Within the records below, repeat each line exactly but keep every picture out of the copy.

» **Source material**
Start of Block
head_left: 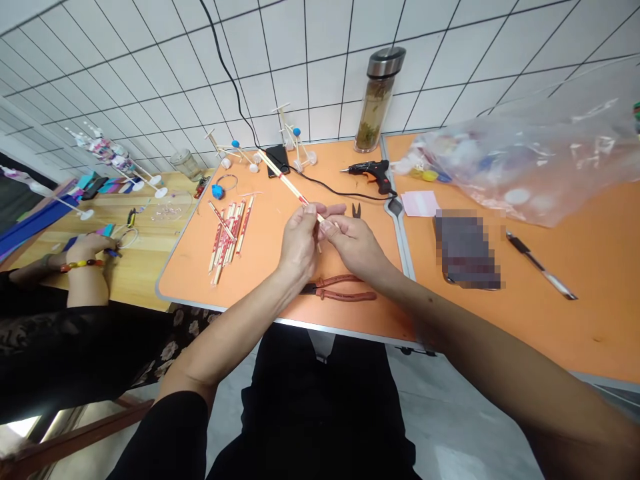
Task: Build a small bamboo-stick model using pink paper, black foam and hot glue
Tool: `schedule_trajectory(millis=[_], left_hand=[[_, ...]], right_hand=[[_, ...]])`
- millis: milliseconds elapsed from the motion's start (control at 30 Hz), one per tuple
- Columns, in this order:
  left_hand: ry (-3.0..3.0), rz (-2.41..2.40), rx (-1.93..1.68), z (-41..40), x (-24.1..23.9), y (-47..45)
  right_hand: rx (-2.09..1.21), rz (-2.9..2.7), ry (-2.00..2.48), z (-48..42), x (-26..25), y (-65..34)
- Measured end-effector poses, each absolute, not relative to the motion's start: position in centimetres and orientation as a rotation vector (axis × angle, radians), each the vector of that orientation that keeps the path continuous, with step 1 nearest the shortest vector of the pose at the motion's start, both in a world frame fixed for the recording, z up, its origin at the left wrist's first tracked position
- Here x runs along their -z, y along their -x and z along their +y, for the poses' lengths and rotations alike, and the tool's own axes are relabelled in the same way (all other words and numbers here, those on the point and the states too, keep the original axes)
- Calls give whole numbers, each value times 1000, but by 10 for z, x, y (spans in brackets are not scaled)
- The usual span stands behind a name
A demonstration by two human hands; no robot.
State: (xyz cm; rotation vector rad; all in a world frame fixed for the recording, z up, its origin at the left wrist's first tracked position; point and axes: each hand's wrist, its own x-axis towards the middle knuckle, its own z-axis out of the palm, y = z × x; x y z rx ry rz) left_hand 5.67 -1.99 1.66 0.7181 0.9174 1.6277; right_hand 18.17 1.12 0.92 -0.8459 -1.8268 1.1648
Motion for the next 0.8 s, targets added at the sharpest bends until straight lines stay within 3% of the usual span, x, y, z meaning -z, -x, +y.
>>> schedule_trajectory(millis=[133,333,533,800], left_hand=[[-783,995,-1556,-20,-26,-41],[-681,1286,-1769,5,-65,46],[-559,1331,-1887,10,-70,90],[-381,1439,-2168,6,-81,159]], right_hand=[[-1201,-1862,846,15,-8,-186],[-1251,-1976,898,24,-8,-190],[-1251,-1932,961,31,-14,-194],[-708,-1907,1463,80,-29,-233]])
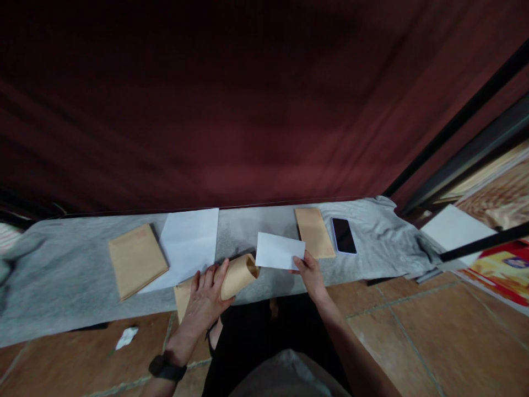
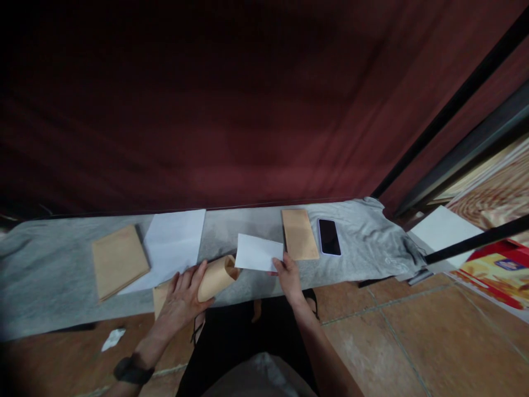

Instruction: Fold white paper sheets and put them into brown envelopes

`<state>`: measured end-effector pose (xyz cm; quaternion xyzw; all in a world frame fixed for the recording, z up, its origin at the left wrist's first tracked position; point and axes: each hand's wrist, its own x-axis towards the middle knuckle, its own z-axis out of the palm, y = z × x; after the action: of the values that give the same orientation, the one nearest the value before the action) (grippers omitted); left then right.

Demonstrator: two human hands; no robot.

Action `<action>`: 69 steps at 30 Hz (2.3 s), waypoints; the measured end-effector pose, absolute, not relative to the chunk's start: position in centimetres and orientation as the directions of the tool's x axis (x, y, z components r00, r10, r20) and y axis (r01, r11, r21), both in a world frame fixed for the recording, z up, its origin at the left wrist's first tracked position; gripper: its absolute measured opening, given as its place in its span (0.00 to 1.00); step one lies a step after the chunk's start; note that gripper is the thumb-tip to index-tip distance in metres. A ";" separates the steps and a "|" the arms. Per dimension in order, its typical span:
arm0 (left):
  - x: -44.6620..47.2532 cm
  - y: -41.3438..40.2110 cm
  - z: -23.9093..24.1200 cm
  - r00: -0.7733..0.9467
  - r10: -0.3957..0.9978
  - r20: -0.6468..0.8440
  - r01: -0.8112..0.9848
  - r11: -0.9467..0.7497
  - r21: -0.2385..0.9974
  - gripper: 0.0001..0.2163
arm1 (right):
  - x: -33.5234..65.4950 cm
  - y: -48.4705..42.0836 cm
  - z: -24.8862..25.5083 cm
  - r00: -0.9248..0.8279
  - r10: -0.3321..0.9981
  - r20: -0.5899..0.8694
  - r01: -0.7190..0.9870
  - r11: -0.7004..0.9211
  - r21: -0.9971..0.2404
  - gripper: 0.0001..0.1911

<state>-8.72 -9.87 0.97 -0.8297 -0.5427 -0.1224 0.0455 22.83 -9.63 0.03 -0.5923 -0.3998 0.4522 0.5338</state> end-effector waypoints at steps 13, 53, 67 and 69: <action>-7.6 -9.3 1.4 0.421 0.878 0.228 0.894 -0.443 0.058 0.48 | 24.9 -10.0 0.4 0.037 0.976 -0.217 0.487 -0.207 -0.848 0.12; -4.6 -9.3 4.2 0.533 0.701 0.475 0.738 -0.659 0.144 0.45 | 17.5 -14.2 8.9 0.110 0.948 0.300 0.764 0.112 -0.635 0.08; -3.8 -8.0 4.9 0.635 0.702 0.323 0.731 -0.681 0.045 0.43 | 18.7 -11.7 3.9 0.276 0.960 0.032 0.328 -0.063 -0.943 0.02; -3.5 -7.9 5.1 0.643 0.697 0.319 0.724 -0.688 0.044 0.42 | 18.6 -11.5 3.6 0.298 0.954 0.023 0.269 -0.061 -0.961 0.01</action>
<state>-3.53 -7.93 5.14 -0.9052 -0.3924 -0.1570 0.0439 18.63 -11.54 3.64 -0.6391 -0.4786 0.3495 0.4903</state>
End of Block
» **Task result**
head_left: 
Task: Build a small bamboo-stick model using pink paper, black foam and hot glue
Tool: `schedule_trajectory(millis=[_], left_hand=[[_, ...]], right_hand=[[_, ...]])`
- millis: milliseconds elapsed from the motion's start (control at 30 Hz), one per tuple
- Columns, in this order:
  left_hand: ry (-3.0..3.0), rz (-2.41..2.40), rx (-1.93..1.68), z (-41..40), x (-24.1..23.9), y (-47..45)
  right_hand: rx (-2.09..1.21), rz (-2.9..2.7), ry (-2.00..2.48), z (-48..42), x (-26..25), y (-65..34)
- Measured end-effector poses, each absolute, not relative to the motion's start: position in centimetres and orientation as a rotation vector (axis × angle, radians), each the vector of that orientation that keeps the path continuous, with step 1 nearest the shortest vector of the pose at the motion's start, both in a world frame fixed for the recording, z up, its origin at the left wrist's first tracked position
- Here x runs along their -z, y along their -x and z along their +y, for the poses' lengths and rotations alike, and the tool's own axes are relabelled in the same way (all other words and numbers here, those on the point and the states too, keep the original axes)
- Calls give whole numbers, each value times 1000, but by 10 for z, x, y (spans in brackets are not scaled)
- The usual span stands behind a name
A demonstration by two human hands; no robot.
State: (xyz cm; rotation vector rad; all in a world frame fixed for the recording, z up, its origin at the left wrist's first tracked position; point and axes: each hand's wrist, its own x-axis towards the middle knuckle, its own z-axis out of the palm, y = z × x; x y z rx ry rz) left_hand 5.67 -1.99 1.66 0.7181 0.9174 1.6277; right_hand 18.17 1.12 0.92 -0.8459 -1.8268 1.1648
Motion for the next 0.8 s, targets added at the sharpest bends until straight lines stay within 3% of the usual span, x, y, z meaning -z, -x, +y.
>>> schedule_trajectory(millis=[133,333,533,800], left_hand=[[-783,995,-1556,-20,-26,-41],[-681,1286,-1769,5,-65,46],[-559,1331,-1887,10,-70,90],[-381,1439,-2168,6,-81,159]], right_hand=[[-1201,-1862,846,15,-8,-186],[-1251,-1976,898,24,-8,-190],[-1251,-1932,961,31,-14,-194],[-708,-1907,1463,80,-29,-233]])

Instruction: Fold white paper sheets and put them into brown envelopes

`<state>`: measured end-effector pose (xyz cm; quaternion xyzw; all in a world frame fixed for the recording, z up, its origin at the left wrist's first tracked position; point and axes: each hand's wrist, its own x-axis towards the middle knuckle, its own z-axis out of the palm, y = z × x; after the action: of the values that give the same orientation, the one nearest the value before the action) (grippers omitted); left then right.

Demonstrator: two human hands; no robot.

Action `<action>`: 69 steps at 30 Hz (2.3 s), waypoints; the measured end-effector pose, absolute, not relative to the chunk's start: position in centimetres and orientation as the directions of the tool's x axis (x, y, z components r00, r10, r20) and y axis (r01, r11, r21), both in a world frame fixed for the recording, z up, its origin at the left wrist's first tracked position; gripper: its absolute measured opening, given as its place in its span (0.00 to 1.00); step one lies a step after the chunk's start; note that gripper is the thumb-tip to index-tip distance in metres. A ";" separates the steps and a "|" the arms. Per dimension in order, its typical span:
arm0 (left):
  - x: -44.6620..47.2532 cm
  - y: -41.3438..40.2110 cm
  - z: -23.9093..24.1200 cm
  - r00: -0.7733..0.9467
  - r10: -0.3957..0.9978
  - r20: -0.6468..0.8440
  - r01: -0.8112..0.9848
  - r11: -0.9467..0.7497
  - r21: -0.2385..0.9974
  - gripper: 0.0001..0.2163
arm1 (right):
  - x: -33.5234..65.4950 cm
  - y: -48.4705..42.0836 cm
  - z: -24.8862..25.5083 cm
  - r00: -0.9248..0.8279
  - r10: -0.3321..0.9981
  - r20: -0.5899..0.8694
  - r01: -0.7190..0.9870
  - r11: -0.7004..0.9211
  - r21: -0.9971..0.2404
  - gripper: 0.0001..0.1911

<state>-8.72 -9.87 0.97 -0.8297 -0.5427 -0.1224 0.0455 22.83 -9.63 0.03 -0.5923 -0.3998 0.4522 0.5338</state> end-effector waypoints at steps 13, 53, 67 and 69: <action>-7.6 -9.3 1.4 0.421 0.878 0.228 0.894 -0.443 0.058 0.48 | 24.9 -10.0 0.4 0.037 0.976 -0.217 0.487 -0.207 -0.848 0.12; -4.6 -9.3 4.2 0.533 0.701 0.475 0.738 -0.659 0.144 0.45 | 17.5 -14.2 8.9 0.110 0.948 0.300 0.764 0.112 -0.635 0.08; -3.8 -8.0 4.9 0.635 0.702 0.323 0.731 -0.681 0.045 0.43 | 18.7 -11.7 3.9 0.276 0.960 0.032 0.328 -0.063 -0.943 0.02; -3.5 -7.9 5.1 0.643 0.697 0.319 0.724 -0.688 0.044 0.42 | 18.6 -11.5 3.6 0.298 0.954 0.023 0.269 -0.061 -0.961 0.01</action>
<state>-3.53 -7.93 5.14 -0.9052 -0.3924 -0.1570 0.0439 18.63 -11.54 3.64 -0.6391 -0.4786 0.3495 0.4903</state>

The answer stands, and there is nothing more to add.